A student panel of Cornellians who had participated in international experiences discussed the role of cultural mentors and how their time abroad changed them. They said they dealt with their own biases and the cognitive dissonance that can come from suddenly adapting to another culture. Some kept journals abroad, encouraged by their cultural mentors and faculty members to reflect on their experiences and expectations.

Simon Boehme ’14 said the most valuable thing he learned in the ILR School’s global service learning program in India was patience, how to listen better and lead from behind.

Meghan Hilbert ’13 talked about her spring break trip with Engineers for a Sustainable World to build solar ovens in Nicaragua with a women’s collective. The students lived with the women’s families for a week, communicating only in Spanish while designing and constructing solar ovens with them (as well as doing household tasks like carrying water and baking tortillas). “Building cultural sensitivities happened from working alongside them,” Hilbert said.

Lodoe Sangmo ’14 described taking a course in Tanzania while remembering she was there primarily to learn and observe.
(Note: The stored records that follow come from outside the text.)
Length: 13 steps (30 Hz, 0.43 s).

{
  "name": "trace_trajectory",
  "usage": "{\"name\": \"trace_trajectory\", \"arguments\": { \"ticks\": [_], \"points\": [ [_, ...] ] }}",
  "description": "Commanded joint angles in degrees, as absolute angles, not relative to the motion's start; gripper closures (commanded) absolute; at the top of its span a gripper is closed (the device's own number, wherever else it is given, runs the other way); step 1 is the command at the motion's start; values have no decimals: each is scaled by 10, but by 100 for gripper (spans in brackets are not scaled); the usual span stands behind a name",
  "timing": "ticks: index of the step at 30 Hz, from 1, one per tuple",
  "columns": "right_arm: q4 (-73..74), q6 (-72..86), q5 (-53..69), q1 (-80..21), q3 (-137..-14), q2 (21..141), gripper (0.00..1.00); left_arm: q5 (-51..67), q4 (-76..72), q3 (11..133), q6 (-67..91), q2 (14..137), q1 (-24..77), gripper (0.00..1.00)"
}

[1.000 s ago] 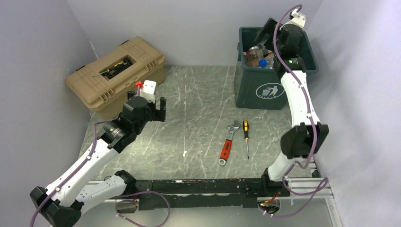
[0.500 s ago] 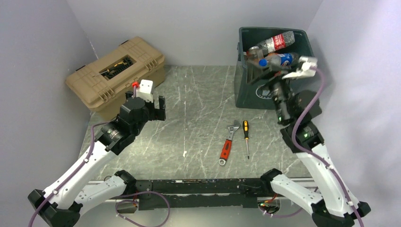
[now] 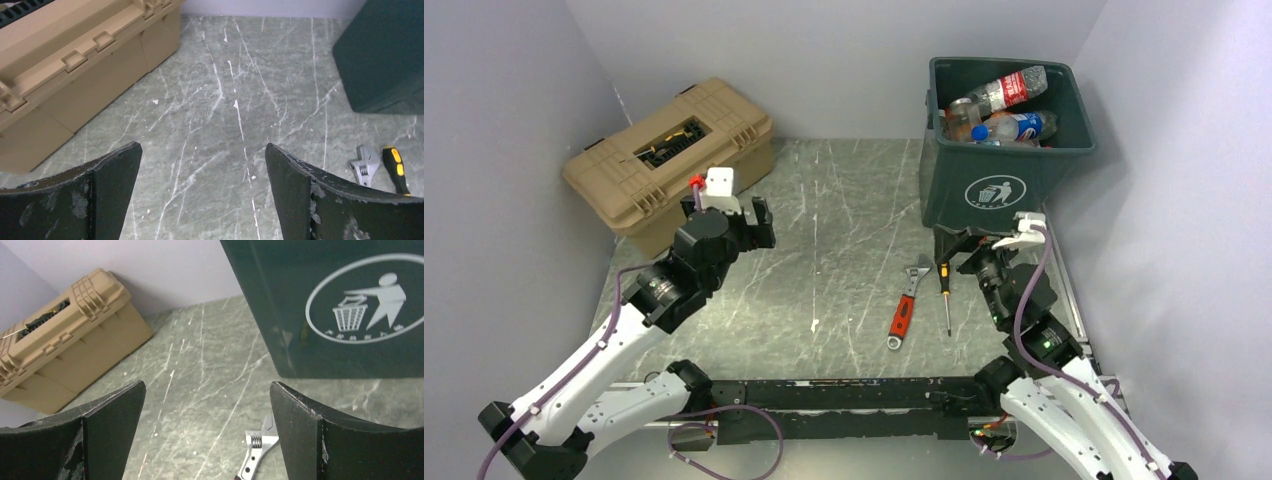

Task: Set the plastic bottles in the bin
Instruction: Reset both arms

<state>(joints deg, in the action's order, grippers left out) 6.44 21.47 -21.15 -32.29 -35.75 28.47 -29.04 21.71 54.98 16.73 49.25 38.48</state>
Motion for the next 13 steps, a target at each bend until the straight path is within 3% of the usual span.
{"name": "trace_trajectory", "arguments": {
  "ticks": [1,13],
  "points": [
    [68,260,-240,-325,-326,259,0,-355,197,555,227,488,391,1],
    [84,362,-310,-324,-335,232,0,-392,219,569,264,484,410,0]
  ]
}}
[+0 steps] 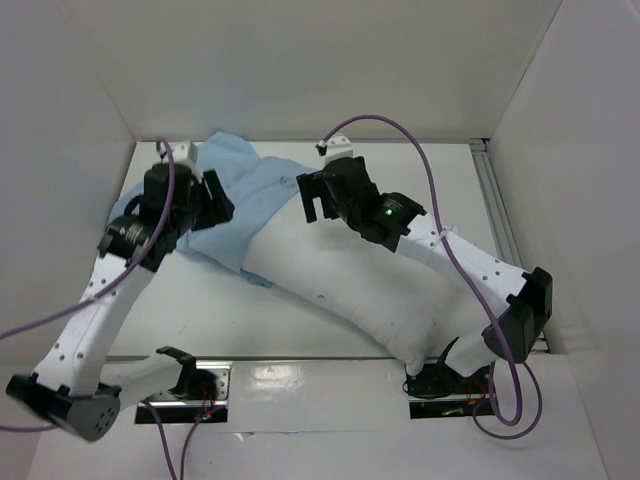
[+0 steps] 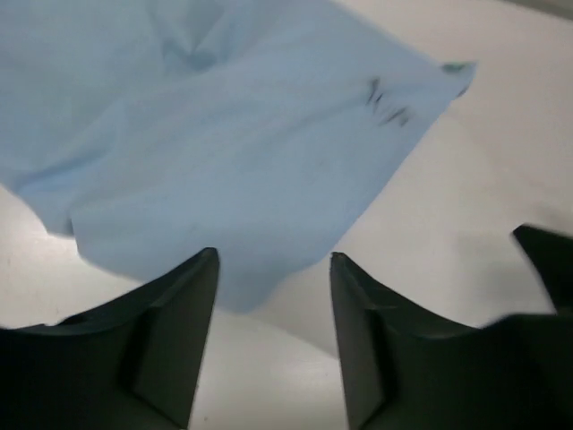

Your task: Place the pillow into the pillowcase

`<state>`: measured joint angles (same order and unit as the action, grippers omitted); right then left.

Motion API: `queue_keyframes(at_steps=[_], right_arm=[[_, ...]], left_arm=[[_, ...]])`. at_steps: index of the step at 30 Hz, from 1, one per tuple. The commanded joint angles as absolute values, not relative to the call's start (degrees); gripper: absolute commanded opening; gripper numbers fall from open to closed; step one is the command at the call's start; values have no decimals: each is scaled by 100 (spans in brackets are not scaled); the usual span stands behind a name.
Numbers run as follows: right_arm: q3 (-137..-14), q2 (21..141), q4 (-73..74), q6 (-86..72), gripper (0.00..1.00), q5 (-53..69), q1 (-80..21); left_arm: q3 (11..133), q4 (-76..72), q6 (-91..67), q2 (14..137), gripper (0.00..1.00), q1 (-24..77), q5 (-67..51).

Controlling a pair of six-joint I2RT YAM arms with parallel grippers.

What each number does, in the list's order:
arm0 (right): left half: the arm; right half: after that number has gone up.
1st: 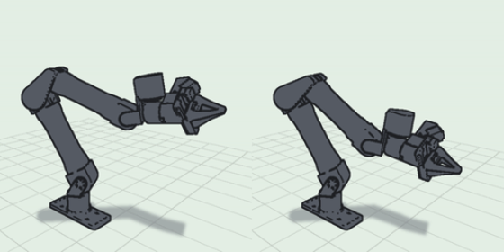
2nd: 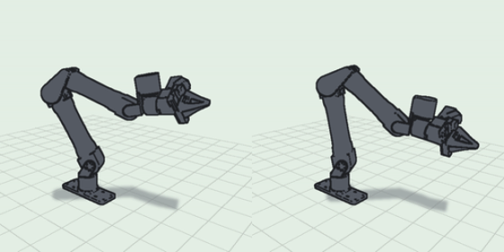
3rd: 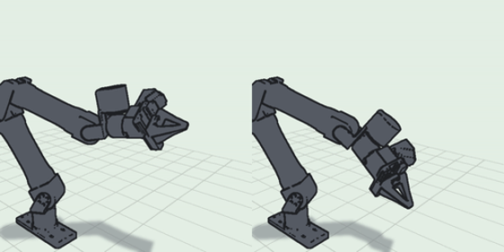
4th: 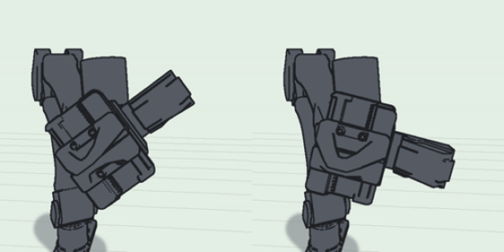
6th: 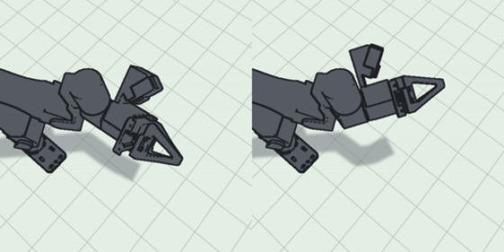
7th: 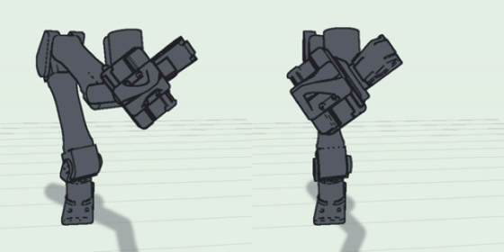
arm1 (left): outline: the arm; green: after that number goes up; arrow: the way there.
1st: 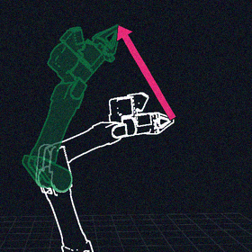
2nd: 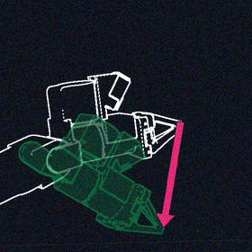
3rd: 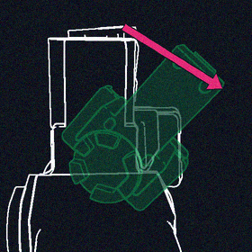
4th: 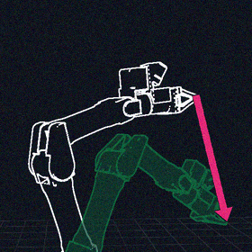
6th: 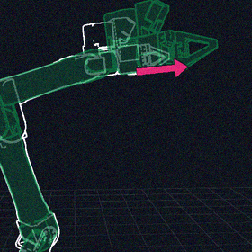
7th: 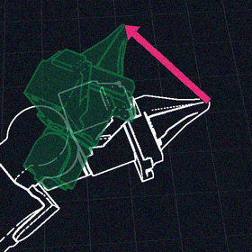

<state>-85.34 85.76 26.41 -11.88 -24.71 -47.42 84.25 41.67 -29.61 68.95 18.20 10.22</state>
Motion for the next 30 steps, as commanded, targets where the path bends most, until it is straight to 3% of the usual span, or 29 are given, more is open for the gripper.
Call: queue_keyframes(at_steps=[1,5,9,18,24,30], right_arm=[[-8350,8368,3243,-870,100,-2276,-4860],[-8297,8367,3831,-976,100,-1890,-4939],[-7955,8235,4086,-1054,100,-1679,-5001],[-8278,8454,4630,-1195,100,-1504,-5001],[-8341,8701,4939,-1134,100,-1441,-5265],[-8402,8701,4939,-1187,100,-1441,-5265]], left_arm=[[6816,4352,-3690,5944,69,1889,1134],[4726,3737,-4288,4827,78,2425,1274],[3800,3132,-4632,4570,80,2742,1747],[3498,1952,-4509,6107,84,2752,2259],[3665,1460,-4351,6723,77,2532,2391],[3788,1336,-4351,7039,64,2321,2443]])
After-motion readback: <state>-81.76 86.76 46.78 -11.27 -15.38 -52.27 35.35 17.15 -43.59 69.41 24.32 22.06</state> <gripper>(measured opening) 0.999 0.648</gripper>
When told to change from pants into a dress by a school security guard one morning, the pre-departure seminar she had taken helped her view gender there through a different cultural context.
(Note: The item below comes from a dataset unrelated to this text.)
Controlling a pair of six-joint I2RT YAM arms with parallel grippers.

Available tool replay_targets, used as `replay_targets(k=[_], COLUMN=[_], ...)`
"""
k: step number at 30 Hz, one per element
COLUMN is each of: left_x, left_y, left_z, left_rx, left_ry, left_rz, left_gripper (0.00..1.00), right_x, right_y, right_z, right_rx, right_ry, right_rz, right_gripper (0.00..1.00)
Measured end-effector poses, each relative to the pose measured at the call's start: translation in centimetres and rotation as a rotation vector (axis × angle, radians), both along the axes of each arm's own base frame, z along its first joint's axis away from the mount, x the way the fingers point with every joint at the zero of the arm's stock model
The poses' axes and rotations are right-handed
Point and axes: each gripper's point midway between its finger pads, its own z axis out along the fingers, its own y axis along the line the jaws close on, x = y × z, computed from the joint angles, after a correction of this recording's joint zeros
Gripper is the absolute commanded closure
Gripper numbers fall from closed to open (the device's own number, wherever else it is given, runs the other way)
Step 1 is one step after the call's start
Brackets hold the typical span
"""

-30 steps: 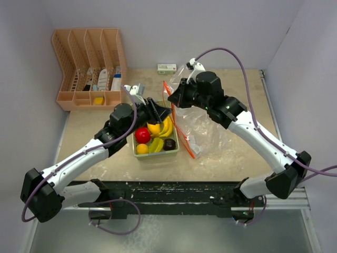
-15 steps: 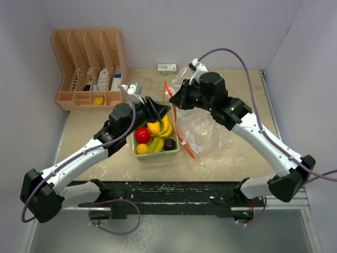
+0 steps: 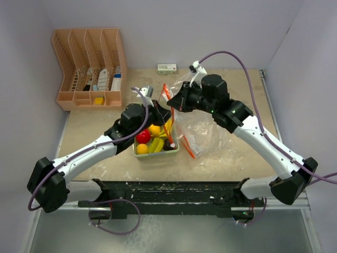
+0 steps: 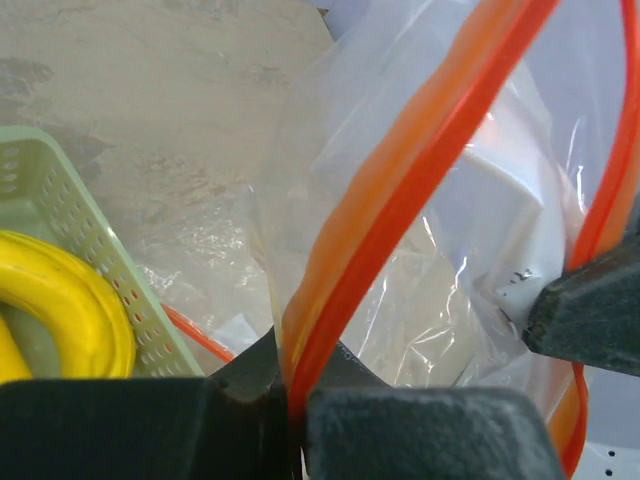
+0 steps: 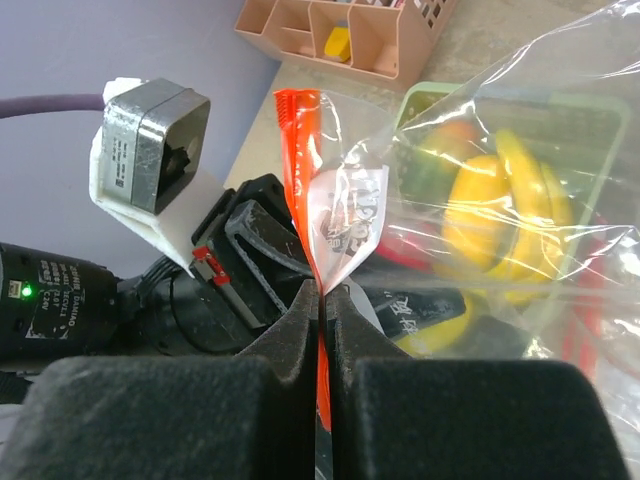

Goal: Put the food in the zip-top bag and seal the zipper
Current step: Open the zipper of the food storage bag.

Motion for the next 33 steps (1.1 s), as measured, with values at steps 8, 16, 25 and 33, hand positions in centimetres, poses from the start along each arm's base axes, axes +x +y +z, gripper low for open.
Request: replay_targets(k=[8,16,25,33], left_x=[-0.5,-3.0,-4.2,-5.2], left_y=[5.9,11.7,18.0,22.4], left_z=[1.3,8.1,4.7,4.4], left_rx=[0.173,0.306,0.633,0.767], left_ry=[-0.006,-0.098,0.054,0.091], left_rz=[0.2,0.319,0.478,0.622], left_gripper=[1.0,1.0,1.0,1.0], right_x=[-1.1,0.2,2.7,0.1], right_y=[-2.9,-5.9,-1.6,3.0], right_z=[-1.1,-0.5,-2.4,-1.5], right_rx=[-0.103,-0.247,-0.274,-0.193], right_ry=[0.017,-0.069,-0.097,-0.12], right_rz=[-0.061,-0.227,-0.09,0.096], right_gripper=[1.0,0.98,0.53,0.39])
This experience and others “honed my skills for communication with people from different cultures … and beliefs,” Sangmo said, “and how to form effective partnerships despite these differences.”

The students’ international experiences have led to new career goals; several who spoke want to pursue research and work internationally or in an international context. For example, Boehme said his experiences abroad were “applicable to all my classes … it added a richness to the conversation.”

The symposium drew from 31 case study reports of selected meaningful international experiences and programs across campus for the panelists and additional posters and materials on display. It was organized by the Einaudi Center in collaboration with Cornell Abroad, the Center for Engaged Learning + Research and the Office of Academic Diversity Initiatives and supported by several university councils and offices.